Время шло. Васёк и его товарищи работали в госпитале. Старшая сестра уже не спрашивала, чьи это ребята: она знала их всех по именам и, смеясь, называла «скорой помощью».
– Сестричка, пошлите ребят, пускай газетку почитают, – просили раненые.
– Васёк, отряди кого-нибудь в пятую палату письмо писать.
– Нюра, посиди около Петрова. Он очень по своей дочке тоскует, поговори с ним, – напоминала Нина Игнатьевна.
Вечерами ребята читали раненым книги из школьной библиотеки. Смешные фигурки в длинных белых халатах вызывали у красноармейцев добродушные улыбки.
– Сюда, сюда, профессор! Посерединке садись, чтобы никому не обидно было…
Ребята возвращались из госпиталя только поздно вечером.
Вместе с ними в госпитале работала и тётя Дуня. В раздевалке, оборудованной под кухню, на громадной плите сияли начищенные до блеска котлы. Ранним утром в котлах уже весело булькала вода, тётя Дуня сыпала в котлы крупу и, вооружившись длинной деревянной ложкой, помешивала кашу.
Санитарки, гремя подносами, уносили из кухни завтрак и в полдень прибегали за обедом. Тётя Дуня, в белом халате, раскрасневшаяся от горячей плиты, пробовала на вкус каждое кушанье и доверху наливала тарелки.
– Ты спроси, вкусно ли. Может, не нравится моя стряпня? – беспокоилась она.
Но «стряпня» нравилась. Нина Игнатьевна хвалила повариху, а раненые почтительно называли тётю Дуню «мамашей» и запросто обращались к ней с просьбой сделать хлебный квас или побаловать их солёными огурчиками. Тётя Дуня ставила квас, посылала судомойку в погреб за огурчиками и, натоптавшись за день, спешила домой, чтобы наутро снова стать у плиты.

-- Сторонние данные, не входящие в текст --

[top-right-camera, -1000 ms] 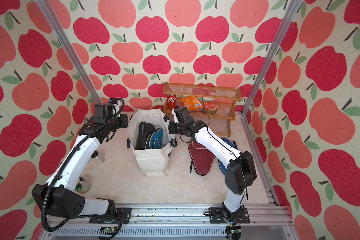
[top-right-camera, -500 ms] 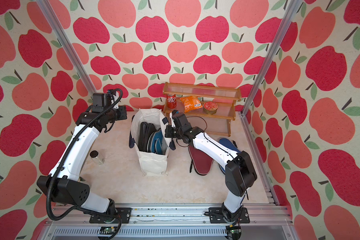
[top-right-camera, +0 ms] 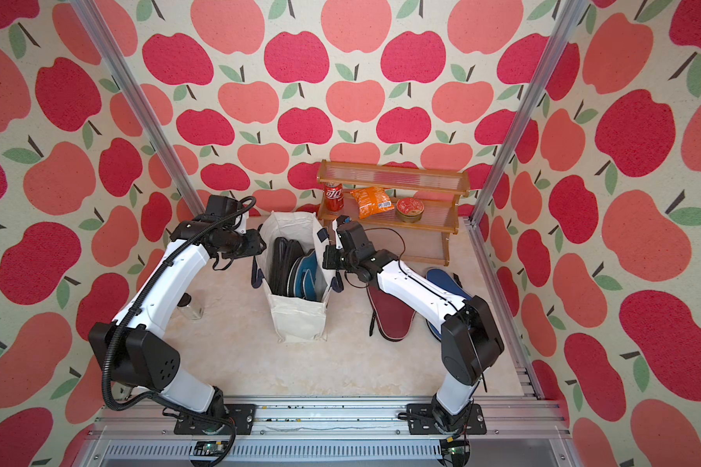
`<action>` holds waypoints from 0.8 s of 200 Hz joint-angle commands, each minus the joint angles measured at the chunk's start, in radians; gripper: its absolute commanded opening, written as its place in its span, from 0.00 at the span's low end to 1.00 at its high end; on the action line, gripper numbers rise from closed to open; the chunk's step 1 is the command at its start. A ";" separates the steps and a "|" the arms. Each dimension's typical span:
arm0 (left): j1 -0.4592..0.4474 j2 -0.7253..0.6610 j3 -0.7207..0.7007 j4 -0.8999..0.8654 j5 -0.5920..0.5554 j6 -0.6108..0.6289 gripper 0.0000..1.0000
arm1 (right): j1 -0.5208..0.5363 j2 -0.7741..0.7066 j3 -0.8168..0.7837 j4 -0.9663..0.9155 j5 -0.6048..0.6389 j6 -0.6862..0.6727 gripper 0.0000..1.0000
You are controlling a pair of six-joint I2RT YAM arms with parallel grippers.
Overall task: Remove the ping pong set from the canvas bag
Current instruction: Adjust the canvas bag at the center of the board.
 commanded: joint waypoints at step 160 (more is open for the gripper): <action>0.019 0.114 0.293 0.018 0.132 0.123 0.00 | 0.107 0.045 -0.192 0.352 0.118 0.235 0.06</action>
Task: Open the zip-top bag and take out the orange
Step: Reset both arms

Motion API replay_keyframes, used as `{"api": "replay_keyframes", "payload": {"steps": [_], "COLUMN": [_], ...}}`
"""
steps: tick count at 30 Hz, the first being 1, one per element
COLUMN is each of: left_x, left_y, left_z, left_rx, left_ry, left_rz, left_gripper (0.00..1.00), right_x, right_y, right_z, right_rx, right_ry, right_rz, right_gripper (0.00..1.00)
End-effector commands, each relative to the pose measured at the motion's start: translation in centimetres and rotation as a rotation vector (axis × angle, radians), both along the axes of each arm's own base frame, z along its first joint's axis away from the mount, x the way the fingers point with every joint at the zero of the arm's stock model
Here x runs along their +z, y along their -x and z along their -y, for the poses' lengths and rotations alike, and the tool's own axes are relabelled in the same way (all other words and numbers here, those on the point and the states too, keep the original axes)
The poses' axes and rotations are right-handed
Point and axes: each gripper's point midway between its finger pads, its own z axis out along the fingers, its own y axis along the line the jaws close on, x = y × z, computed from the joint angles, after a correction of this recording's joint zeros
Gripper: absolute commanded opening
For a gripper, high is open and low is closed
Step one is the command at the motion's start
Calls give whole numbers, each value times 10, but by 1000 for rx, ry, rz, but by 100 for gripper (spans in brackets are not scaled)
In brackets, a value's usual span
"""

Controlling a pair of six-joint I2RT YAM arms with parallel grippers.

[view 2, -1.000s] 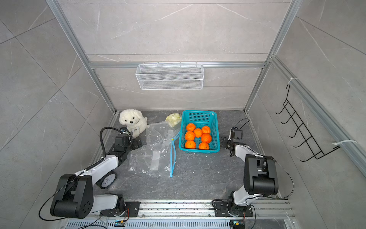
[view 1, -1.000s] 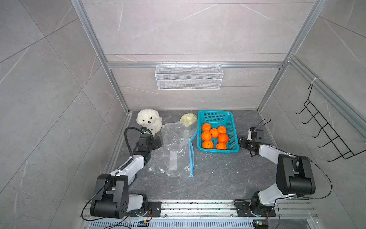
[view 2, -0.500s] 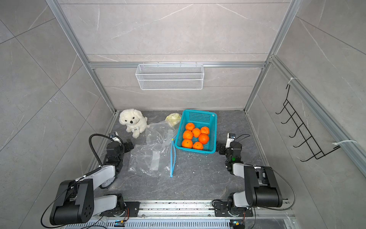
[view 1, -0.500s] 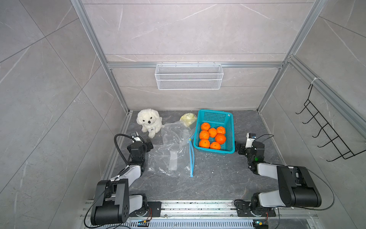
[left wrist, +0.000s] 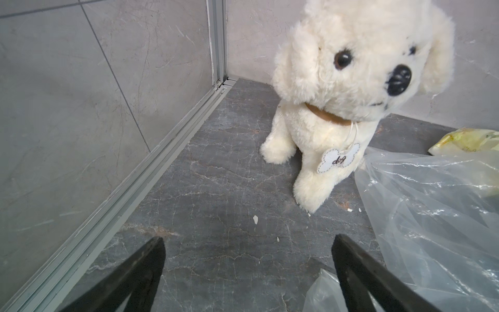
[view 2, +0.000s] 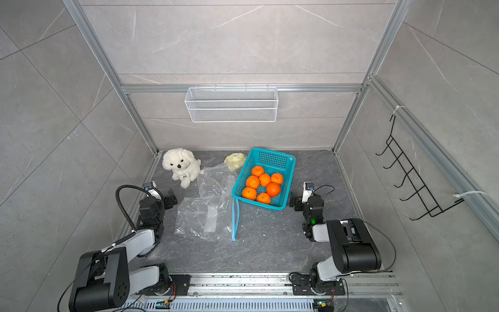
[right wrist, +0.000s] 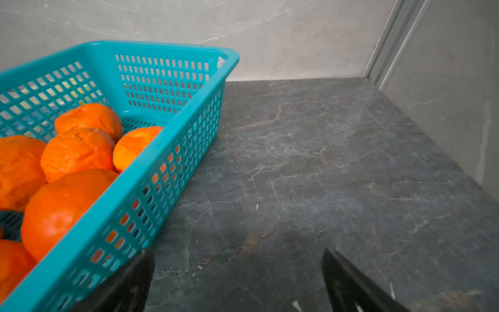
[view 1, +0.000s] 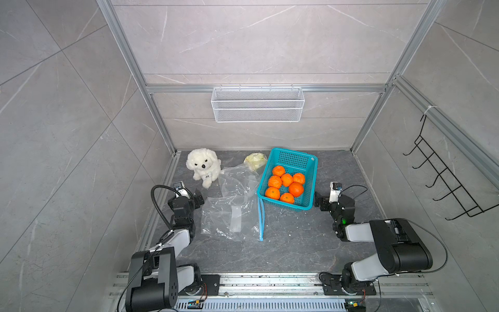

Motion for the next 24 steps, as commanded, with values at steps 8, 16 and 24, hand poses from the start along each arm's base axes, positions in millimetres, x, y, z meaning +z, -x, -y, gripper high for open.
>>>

Саша по-прежнему жил у Васька. Вечерами они забирались на широкую кровать Павла Васильевича, говорили о госпитале, о Сашиных родных, о Мите и обо всех, кто остался в партизанском лагере. Потом, уткнувшись в подушку, оба замолкали.
– Васёк, о ком ты сейчас думаешь? – приподняв голову, спрашивал Саша.
– О папе, – шёпотом отвечал Васёк. – А ты?
– О маме.
– Спите, спите! – откликалась из кухни тётя Дуня. – Завтра рано вставать! В котлах у меня вода не налита, дрова сырые… Ох ты, господи!
Но Ваську не спалось. Мысли его подолгу останавливались то на одном, то на другом близком человеке. Давно не было Тани…
Васёк виделся с ней только один раз. Забежав на одну минутку, Таня крепко прижала к себе его голову, сбросила с ресниц быстрые слезинки, тихо шепнула на ухо:
– Золотой ты мой, сколько ж я поплакала из-за тебя!..
Васёк начал рассказывать ей что-то, но она торопилась, не слушала:
– Потом, потом расскажешь! Некогда сейчас…
С тех пор она больше не появлялась.
– Тётя, а где наша Таня? – тоскливо спрашивал Васёк. – Почему она не приходит?